[mlir][AMDGPU] Set uniform-work-group-size=true by default (#79077)

GPU kernels generated via typical MLIR mechanisms make the assumption that all workgroups are of uniform size, and so, as in OpenMP, it is appropriate to set the "uniform-work-group-size"="true" attribute on these functions by default. This commit makes that choice. In the event it is needed, this commit adds `rocdl.uniform_work_group_size` as an attribute to be set on LLVM functions that can be used to override the default. In addition, add proper failure messages to translation
author: Krzysztof Drewniak <Krzysztof.Drewniak@amd.com> 2024-02-27 12:35:48 -0600
committer: GitHub <noreply@github.com> 2024-02-27 12:35:48 -0600
commit: 563f414e049dc06dcb955f565fcff3c663982ee4 (patch)

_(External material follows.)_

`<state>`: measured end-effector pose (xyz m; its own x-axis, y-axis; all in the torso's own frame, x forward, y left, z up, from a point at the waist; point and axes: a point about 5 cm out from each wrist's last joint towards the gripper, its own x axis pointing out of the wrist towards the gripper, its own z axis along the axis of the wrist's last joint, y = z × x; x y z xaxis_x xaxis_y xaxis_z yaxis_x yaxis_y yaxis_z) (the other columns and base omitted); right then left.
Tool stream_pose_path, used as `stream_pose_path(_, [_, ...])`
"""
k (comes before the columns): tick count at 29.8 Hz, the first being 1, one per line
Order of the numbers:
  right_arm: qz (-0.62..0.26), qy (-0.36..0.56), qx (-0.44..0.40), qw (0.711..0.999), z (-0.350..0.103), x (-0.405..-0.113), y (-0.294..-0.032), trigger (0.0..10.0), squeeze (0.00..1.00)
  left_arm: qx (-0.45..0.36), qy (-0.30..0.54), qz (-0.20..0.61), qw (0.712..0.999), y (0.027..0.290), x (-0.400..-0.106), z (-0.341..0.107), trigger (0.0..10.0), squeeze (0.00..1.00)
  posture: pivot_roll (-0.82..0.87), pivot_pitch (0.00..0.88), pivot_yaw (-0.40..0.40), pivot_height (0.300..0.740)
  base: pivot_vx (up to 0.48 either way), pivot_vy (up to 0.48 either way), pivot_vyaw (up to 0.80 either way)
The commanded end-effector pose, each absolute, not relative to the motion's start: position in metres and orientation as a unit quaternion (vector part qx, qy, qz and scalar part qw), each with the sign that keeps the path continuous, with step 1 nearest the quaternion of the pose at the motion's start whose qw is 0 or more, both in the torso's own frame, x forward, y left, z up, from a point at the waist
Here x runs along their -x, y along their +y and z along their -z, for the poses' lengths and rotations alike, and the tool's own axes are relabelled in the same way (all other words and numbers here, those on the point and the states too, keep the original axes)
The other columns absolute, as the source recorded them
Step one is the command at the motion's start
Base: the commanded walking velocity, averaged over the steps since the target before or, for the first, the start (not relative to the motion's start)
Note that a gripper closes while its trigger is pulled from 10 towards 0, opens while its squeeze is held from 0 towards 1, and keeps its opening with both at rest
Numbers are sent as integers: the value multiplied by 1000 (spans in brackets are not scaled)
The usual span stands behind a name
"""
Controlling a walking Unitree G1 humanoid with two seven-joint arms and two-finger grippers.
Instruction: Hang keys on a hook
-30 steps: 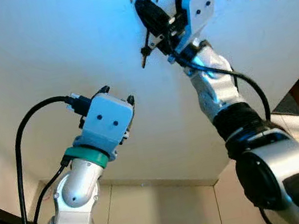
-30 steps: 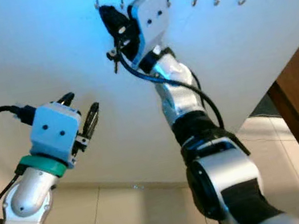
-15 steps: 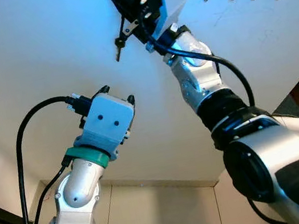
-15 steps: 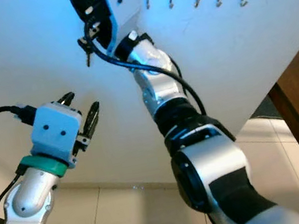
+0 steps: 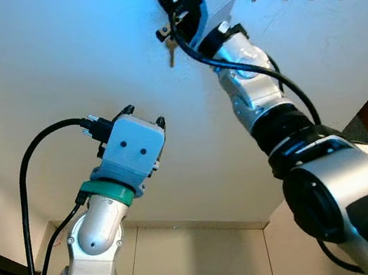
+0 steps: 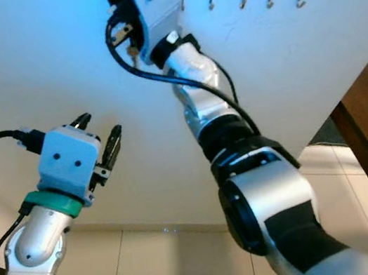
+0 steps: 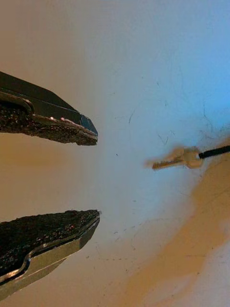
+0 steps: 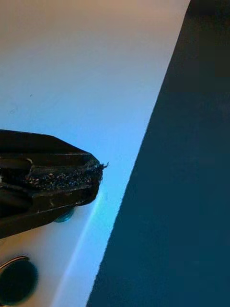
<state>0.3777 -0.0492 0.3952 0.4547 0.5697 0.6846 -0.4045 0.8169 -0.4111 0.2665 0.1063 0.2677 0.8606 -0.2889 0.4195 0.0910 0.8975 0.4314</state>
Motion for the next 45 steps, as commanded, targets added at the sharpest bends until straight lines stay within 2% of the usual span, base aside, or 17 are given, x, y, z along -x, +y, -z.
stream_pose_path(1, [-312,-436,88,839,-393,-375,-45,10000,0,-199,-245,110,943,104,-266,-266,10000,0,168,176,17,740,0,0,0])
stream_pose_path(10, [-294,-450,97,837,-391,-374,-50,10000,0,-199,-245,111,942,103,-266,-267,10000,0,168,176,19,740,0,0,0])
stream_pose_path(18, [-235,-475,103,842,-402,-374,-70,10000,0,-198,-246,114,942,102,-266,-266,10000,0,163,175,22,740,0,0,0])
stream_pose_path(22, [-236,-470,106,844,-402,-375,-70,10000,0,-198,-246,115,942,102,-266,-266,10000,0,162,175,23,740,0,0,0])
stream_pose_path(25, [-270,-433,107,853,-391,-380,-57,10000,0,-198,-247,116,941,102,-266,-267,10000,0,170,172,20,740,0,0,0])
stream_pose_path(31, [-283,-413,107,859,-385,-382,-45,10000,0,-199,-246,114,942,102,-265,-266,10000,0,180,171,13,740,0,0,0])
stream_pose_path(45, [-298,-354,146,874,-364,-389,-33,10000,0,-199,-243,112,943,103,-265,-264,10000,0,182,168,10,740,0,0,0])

tree: c49554aaf4750cef03d65bd93a4f19c7b2b82c98
parent: 7b11e2ec39ae01f53d53250551e207583bd51e80 (diff)
download: llvm-563f414e049dc06dcb955f565fcff3c663982ee4.zip
llvm-563f414e049dc06dcb955f565fcff3c663982ee4.tar.gz
llvm-563f414e049dc06dcb955f565fcff3c663982ee4.tar.bz2
3 files changed, 61 insertions, 9 deletions
diff --git a/mlir/include/mlir/Dialect/LLVMIR/ROCDLOps.td b/mlir/include/mlir/Dialect/LLVMIR/ROCDLOps.td
index 6b170c8..53e9f2d 100644
--- a/mlir/include/mlir/Dialect/LLVMIR/ROCDLOps.td
+++ b/mlir/include/mlir/Dialect/LLVMIR/ROCDLOps.td
@@ -28,6 +28,22 @@ def ROCDL_Dialect : Dialect {
   let hasOperationAttrVerify = 1;
 
   let extraClassDeclaration = [{
+    /// Get the name of the attribute used to annotate external kernel
+    /// functions.
+    static StringRef getKernelFuncAttrName() { return "rocdl.kernel"; }
+    static constexpr ::llvm::StringLiteral getFlatWorkGroupSizeAttrName() {
+      return ::llvm::StringLiteral("rocdl.flat_work_group_size");
+    }
+    static constexpr ::llvm::StringLiteral getReqdWorkGroupSizeAttrName() {
+      return ::llvm::StringLiteral("rocdl.reqd_work_group_size");
+    }
+    /// MLIR's gpu-related infrastructure effectively assume uniform workgroup
+    /// sizes, so this attribute defaults to "true" on `rocdl.kernel` functions.
+    /// It is provided here to allow overriding this assumption.
+    static constexpr ::llvm::StringLiteral getUniformWorkGroupSizeAttrName() {
+      return ::llvm::StringLiteral("rocdl.uniform_work_group_size");
+    }
+
     /// The address space value that represents global memory.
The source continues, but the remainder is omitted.